La politica monetaria della Fed USA e della Banca centrale europea rimane restrittiva.

Il ciclo di rialzo dei tassi dovrebbe però gradualmente volgere al termine. L'indebolimento della congiuntura diventa sempre più evidente, soprattutto nel settore bancario. Continua la pressione sulle Banche centrali impegnate nel contenimento dell'inflazione soprattutto dal comparto finanziario che sta risentendo maggiormente della crescita dei tassi di interesse operata sia dalla Fed che dalla Bce sia pure con calendari ed intensità diverse. 

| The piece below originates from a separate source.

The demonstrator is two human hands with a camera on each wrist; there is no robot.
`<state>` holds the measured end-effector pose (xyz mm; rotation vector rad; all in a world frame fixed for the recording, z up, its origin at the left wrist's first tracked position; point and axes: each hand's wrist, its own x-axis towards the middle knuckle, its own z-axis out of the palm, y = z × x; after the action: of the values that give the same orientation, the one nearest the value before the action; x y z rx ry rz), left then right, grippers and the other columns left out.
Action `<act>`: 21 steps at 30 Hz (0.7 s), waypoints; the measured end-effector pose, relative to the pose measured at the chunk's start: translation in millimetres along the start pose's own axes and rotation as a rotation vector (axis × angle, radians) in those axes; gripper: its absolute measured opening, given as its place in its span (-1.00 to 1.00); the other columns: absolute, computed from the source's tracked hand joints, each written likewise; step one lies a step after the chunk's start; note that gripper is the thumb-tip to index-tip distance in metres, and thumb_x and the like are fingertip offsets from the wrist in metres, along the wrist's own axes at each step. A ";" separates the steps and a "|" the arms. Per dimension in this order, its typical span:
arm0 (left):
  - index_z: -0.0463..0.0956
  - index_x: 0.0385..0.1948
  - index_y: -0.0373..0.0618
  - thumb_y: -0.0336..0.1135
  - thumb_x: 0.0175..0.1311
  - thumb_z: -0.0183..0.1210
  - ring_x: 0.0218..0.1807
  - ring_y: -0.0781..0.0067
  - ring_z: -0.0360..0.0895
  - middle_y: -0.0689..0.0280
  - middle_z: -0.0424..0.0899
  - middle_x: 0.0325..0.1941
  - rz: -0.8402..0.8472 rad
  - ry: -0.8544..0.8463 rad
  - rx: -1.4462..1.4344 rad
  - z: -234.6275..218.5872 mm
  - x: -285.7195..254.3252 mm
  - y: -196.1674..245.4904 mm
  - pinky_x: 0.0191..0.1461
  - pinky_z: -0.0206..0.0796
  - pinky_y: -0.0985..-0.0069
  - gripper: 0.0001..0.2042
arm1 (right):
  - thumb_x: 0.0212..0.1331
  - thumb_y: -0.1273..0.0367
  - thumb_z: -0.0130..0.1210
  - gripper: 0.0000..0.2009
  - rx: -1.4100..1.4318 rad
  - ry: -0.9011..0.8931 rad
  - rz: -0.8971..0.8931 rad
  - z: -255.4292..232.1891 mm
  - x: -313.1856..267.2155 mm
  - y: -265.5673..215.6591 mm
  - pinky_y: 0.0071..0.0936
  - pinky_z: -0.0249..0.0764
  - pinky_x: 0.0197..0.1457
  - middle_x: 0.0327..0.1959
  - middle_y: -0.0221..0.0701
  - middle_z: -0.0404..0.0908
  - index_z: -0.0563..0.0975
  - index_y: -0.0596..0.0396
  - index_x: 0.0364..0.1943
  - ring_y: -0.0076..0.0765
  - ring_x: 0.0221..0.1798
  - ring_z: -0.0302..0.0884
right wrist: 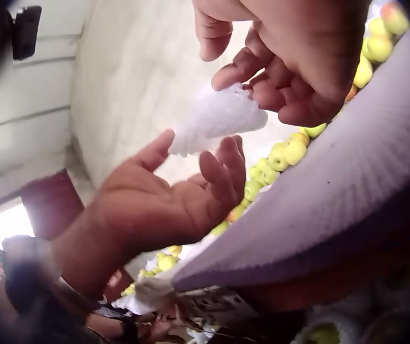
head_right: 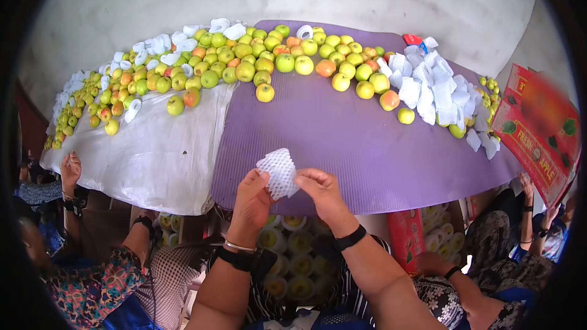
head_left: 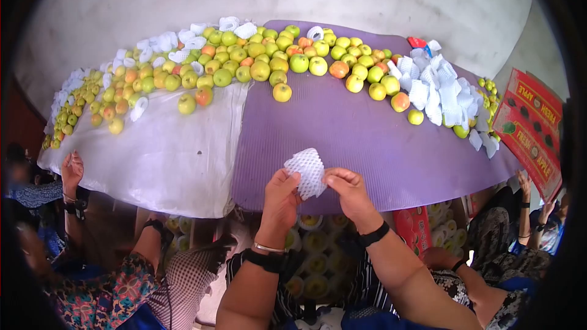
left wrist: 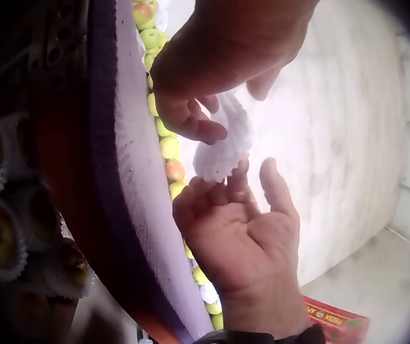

Laprima settimana di maggio sembrava avviata, fino a giovedì, a correggere gli eccessi di ottimismo portati sui mercati azionari dai mesi di marzo ed aprile.

Sembrava che la crisi bancaria fosse tutt’altro che finita, con altre banche regionali prese di mira dalle vendite dopo il fallimento della First Republic Bank, la terza di medie dimensioni ad essere chiusa e quasi regalata a JP Morgan.

E' bastato che Apple imitasse gli altri colossi big tech con una trimestrale al di sopra delle stime degli analisti, per far scomparire tutti i timori e riportare la voglia di rischiare.

Così venerdì è passato al galoppo, con i compratori che si sono buttati, oltre che sulla tecnologia, proprio sui bancari, venduti per quasi tutta la settimana e d’improvviso tornati appetibili. Che cosa c’entri Apple con i bancari nessuno lo sa. Anzi, con il nuovo conto di deposito Apple Savings, che offre il 4,15% di rendimento sulla liquidità, la regina degli smartphone ora si candida a far concorrenza alle banche proprio sul loro terreno.

Poco importa. Bisognava tirare su l’umore degli investitori e così è stato, ignorando persino un dato USA sulla creazione di buste paga non agricole di aprile piuttosto robusto, che avrebbe dovuto, secondo logica, impaurire gli investitori per le implicazioni favorevoli all’inflazione, che riducono le possibilità che la FED a giugno fermi il rialzo dei tassi e a luglio cominci a tagliarli.

Nella notte tra giovedì e venerdì Apple, con la sua trimestrale, ha messo la ciliegina, anzi la mela morsicata, sulla torta. Così venerdì si sono viste dappertutto sedute di gloria per l’azionario, con ampi rimbalzi e recupero di almeno gran parte delle perdite della settimana.

Tra i principali indici occidentali (quelli asiatici sono stati in vacanza per gran parte della settimana) le migliori performance settimanali sono state il +1% del Ftsemib italico e il +0,24% del Dax tedesco. Insieme a loro anche il Nasdaq100 ha riportato in attivo la settimana (+0,1%). Non sono grandi rialzi, ma se si confrontano i dati con la seduta di giovedì per rendersi conto dell’impresa.

Tutti gli altri indici occidentali archiviano la settimana etichettandola con un giudizio di calo modesto. Il che, rispetto a giovedì, è grasso che cola.

Anche il petrolio ha avuto un rimbalzo significativo, tornando sopra quota 71 $ dopo la scivolata sotto i 64 $ di giovedì. 

Così anche i metalli preziosi hanno potuto correggere, dopo le corse rialziste di inizio settimana, dimostrando che la fuga dal rischio si è fermata e ora lascia spazio forse ad una nuova fase positiva per i mercati azionari.

Fa storcere un po’ il naso l’assenza di motivazioni concrete a sostegno di questo rialzo, che sembra pilotato dalle mani forti, magari per vendere meglio su livelli più alti.

Però chi si affida ai grafici vede segnali di recupero e a volte anche di inversione rialzista, che lasciano ben sperare. Sempre che non arrivi il colpo di coda dell’inflazione, che per gli USA verrà comunicata mercoledì prossimo, o nuove dichiarazioni di fallimento da parte di qualche banca regionale americana.

In sostanza le nubi sul mercato restano, la tendenza di fondo non sembra chiaro e le incognite soprattutto macro economiche continuano ad aleggiare sui mercati.